_YOUR ASSIGNMENT_: Would you transcribe the whole listing exactly, minus its pictures?

========

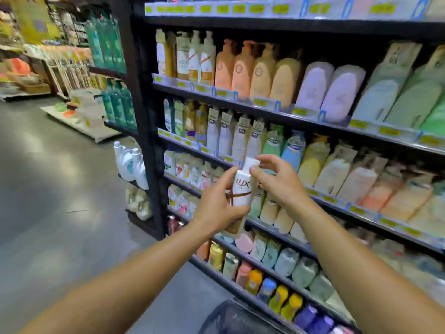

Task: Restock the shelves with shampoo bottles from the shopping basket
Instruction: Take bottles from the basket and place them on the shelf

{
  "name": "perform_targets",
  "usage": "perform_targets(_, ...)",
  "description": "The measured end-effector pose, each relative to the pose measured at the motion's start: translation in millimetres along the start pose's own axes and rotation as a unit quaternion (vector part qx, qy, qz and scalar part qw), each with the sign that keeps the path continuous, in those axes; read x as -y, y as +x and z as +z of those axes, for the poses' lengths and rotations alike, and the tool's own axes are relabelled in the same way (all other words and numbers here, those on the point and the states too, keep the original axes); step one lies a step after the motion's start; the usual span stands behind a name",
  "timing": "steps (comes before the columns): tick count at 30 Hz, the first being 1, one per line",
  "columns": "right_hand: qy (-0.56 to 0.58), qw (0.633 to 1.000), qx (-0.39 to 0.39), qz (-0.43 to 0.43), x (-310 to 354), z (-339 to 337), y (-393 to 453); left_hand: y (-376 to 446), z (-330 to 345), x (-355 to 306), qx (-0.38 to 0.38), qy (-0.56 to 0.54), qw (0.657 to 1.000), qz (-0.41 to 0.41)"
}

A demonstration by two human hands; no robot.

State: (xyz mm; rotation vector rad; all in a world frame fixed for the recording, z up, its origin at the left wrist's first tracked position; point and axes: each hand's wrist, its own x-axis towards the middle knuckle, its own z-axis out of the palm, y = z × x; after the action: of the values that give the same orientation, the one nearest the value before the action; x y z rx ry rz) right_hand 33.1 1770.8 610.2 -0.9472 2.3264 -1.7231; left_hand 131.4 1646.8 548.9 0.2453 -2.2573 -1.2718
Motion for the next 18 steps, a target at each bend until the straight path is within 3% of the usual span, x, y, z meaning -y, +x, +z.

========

_OUTPUT FOR THIS EXERCISE_:
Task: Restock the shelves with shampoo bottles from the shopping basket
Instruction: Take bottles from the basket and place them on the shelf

{
  "name": "perform_targets",
  "usage": "perform_targets(_, ...)",
  "description": "The measured end-effector pose, each relative to the pose measured at the motion's start: translation in millimetres along the start pose's own axes and rotation as a unit quaternion (vector part qx, qy, qz and scalar part qw), each with the sign that keeps the path continuous, in those axes; read x as -y, y as +x and z as +z of those axes, for the poses' lengths and rotations alike, and the tool's own axes are relabelled in the same way (all other words and numbers here, those on the point and the states too, keep the original axes); step one lies a step after the motion's start; the usual span stands behind a name",
  "timing": "steps (comes before the columns): tick count at 30 Hz, the first being 1, one per line",
  "columns": "right_hand: qy (-0.56 to 0.58), qw (0.633 to 1.000), qx (-0.39 to 0.39), qz (-0.43 to 0.43), x (-310 to 354), z (-339 to 337), y (-393 to 453); left_hand: y (-376 to 446), z (-330 to 345), x (-355 to 306), qx (-0.38 to 0.38), qy (-0.56 to 0.54), qw (0.657 to 1.000), qz (-0.41 to 0.41)"
}

A demonstration by two human hands; no robot.

State: (xyz mm; rotation vector rad; all in a world frame fixed for the recording, z up, its origin at the left wrist's first tracked position; point and axes: each hand's wrist, its own x-axis towards the middle knuckle, its own z-axis out of the palm, y = z × x; after the action: of the values that give the same orientation, the one nearest the value before the action; x y z rx ry rz) right_hand 33.1 1770.8 610.2 -0.9472 2.3264 -1.7231; left_hand 131.4 1646.8 548.9 0.2453 -2.2573 -1.2718
Motion for the next 18 steps, a target at each bend until the straight path is within 3% of the usual span, x, y, z meaning -y, +x, +z.

Thus the exercise is complete.